Buumm! Estourou o saco

Itupeva não é o Pentágono nem Sertãozinho virou Nova York (Ainda, porque o pessoal desta ‘república’ paralela ainda fará dela a maior cidade do mundo.). Em Itupeva, depois do susto do assalto no Wet’n Wild (é assim que se escreve isso?), sobraram uma bomba de areia dando trabalho para a polícia, o pavor na lembrança dos funcionários e a decepção dos paulistanos que procuraram o parque para se divertir e foram espantados pela violência.

Mas em Sertãozinho, o que aconteceu vai inspirar, logo, logo, esse pessoal especializado em “armar” pegadinhas na televisão, crentes em que o povo acredita na autenticidade daquilo.

Foi semana passada, tarde de terça-feira, na praça que fica bem na frente da Prefeitura do seo Zezinho Gimenez.

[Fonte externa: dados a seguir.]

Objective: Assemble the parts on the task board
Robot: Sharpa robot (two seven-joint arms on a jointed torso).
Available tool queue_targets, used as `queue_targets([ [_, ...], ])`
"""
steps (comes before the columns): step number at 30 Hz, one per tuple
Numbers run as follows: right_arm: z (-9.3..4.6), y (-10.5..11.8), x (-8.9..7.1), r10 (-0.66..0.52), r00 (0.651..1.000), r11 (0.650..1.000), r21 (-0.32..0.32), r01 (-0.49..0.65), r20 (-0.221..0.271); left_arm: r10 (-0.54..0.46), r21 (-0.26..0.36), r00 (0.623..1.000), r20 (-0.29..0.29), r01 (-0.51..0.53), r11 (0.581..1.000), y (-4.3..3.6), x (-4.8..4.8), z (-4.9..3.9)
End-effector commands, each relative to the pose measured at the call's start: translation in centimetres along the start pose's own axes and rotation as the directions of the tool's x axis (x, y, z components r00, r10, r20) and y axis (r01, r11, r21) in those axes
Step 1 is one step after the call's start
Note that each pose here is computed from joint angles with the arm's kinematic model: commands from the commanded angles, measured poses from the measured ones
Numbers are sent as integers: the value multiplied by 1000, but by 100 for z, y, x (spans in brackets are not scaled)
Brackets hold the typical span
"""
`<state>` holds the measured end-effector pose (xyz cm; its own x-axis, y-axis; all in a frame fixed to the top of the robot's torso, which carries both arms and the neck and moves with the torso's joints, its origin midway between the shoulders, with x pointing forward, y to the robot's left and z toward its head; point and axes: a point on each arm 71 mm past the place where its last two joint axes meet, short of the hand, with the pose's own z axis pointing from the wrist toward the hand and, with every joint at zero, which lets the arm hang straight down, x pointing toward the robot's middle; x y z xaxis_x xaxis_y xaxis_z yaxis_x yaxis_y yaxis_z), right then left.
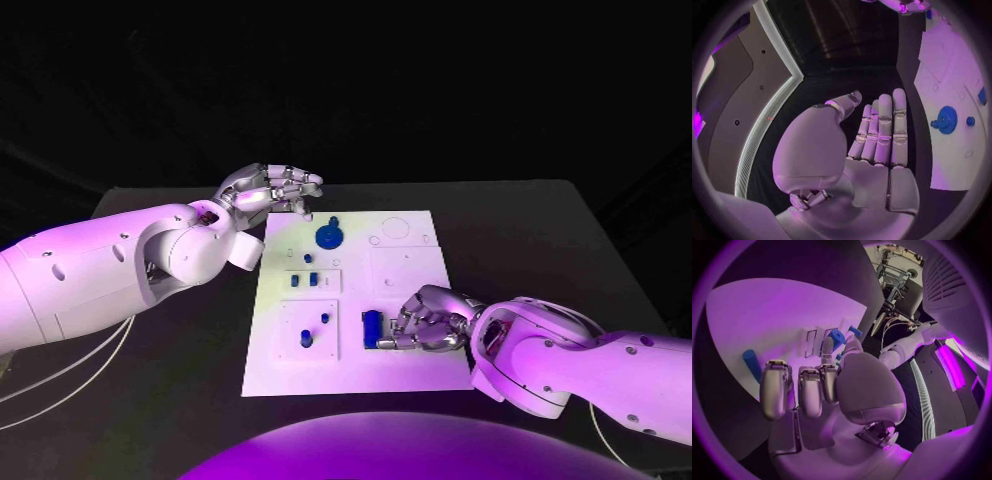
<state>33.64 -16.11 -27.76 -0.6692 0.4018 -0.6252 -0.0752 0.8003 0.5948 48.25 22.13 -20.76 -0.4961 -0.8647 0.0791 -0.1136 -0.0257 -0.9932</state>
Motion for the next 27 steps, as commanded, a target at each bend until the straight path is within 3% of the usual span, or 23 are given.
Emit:
queue_targets([
  [1, -2, 33, 35, -26, 998, 999, -40, 24, -50, -4, 7, 1000, -10, 4, 1000, -8, 17, 7],
  [14, 122, 7, 29, -39, 998, 999, -11, 39, -43, -4, 5, 1000, -12, 4, 1000, -9, 18, 2],
  [27, 103, -73, -18, -49, 999, 999, 17, 49, -19, -3, 3, 1000, -10, 3, 1000, -9, 4, -10],
])
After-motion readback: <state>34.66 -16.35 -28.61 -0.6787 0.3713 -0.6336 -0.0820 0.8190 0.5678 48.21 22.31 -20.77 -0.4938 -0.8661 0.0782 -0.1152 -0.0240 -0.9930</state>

Quando deram pela coisa, uma maleta dos tempos do zero-zero-sete estava no chão, perto de um orelhão. “Meu Deus, o que é aquilo? Será que tem uma bomba dentro daquilo?” Parece que foi o engraxate que chamou a polícia. Ou algum oficial de gabinete do prefeito. Enquanto os ‘tiras’ não chegavam, a gloriosa – e garbosa – Guarda Municipal fez a parte dela: cercou o “artefato” com uma daquelas ‘tirinhas’ amarelo e preta que a nossa polícia copiou das que a polícia americana mostra nos filmes de Roliude, desde os tempos do Kojak (Puts! Lembra dele?). E isso mesmo que você está pensando: enquanto os ‘tiras’ não vêm, a Guarda Municipal usa ‘tirinhas’…

Aí, chegam todos juntos. Parece que um esperava o outro chegar antes, para mexer naquela joça e ela que explodisse na cara do “herói”. Polícia Civil, Militar e Eclesiástica, Bombeiros e um bolo de gente se formando. Sabe aquela música, “De frente pro crime”? Pois é: “Mulata pra fazer pastel e um bom churrasco de gato; quatro horas da manhã, baixou o santo na porta-bandeira…

Até que um policial achou melhor apelar para o esquadrão anti-bombas, baseado (no bom sentido) em Ribeirão Preto. Mais de quarenta minutos se passaram e o sol cozinhando os miolos de todo mundo – o calor nestas bandas não é brincadeira. Antes que o dito esquadrão chegasse, um distinto senhor, de paletó e gravata, lenço aberto enxugando o rosto, abria caminho entre a multidão: “Desculpem! Com licença, desculpem! Acho que esqueci… òia ela lá! Minha pasta!” Tomou uma vaia… Não porque esqueceu a pasta, mas pela coragem de perguntar porque havia tanta gente na praça àquela hora.

Pregado no poste: “Certas igrejas têm crentes ou clientes?”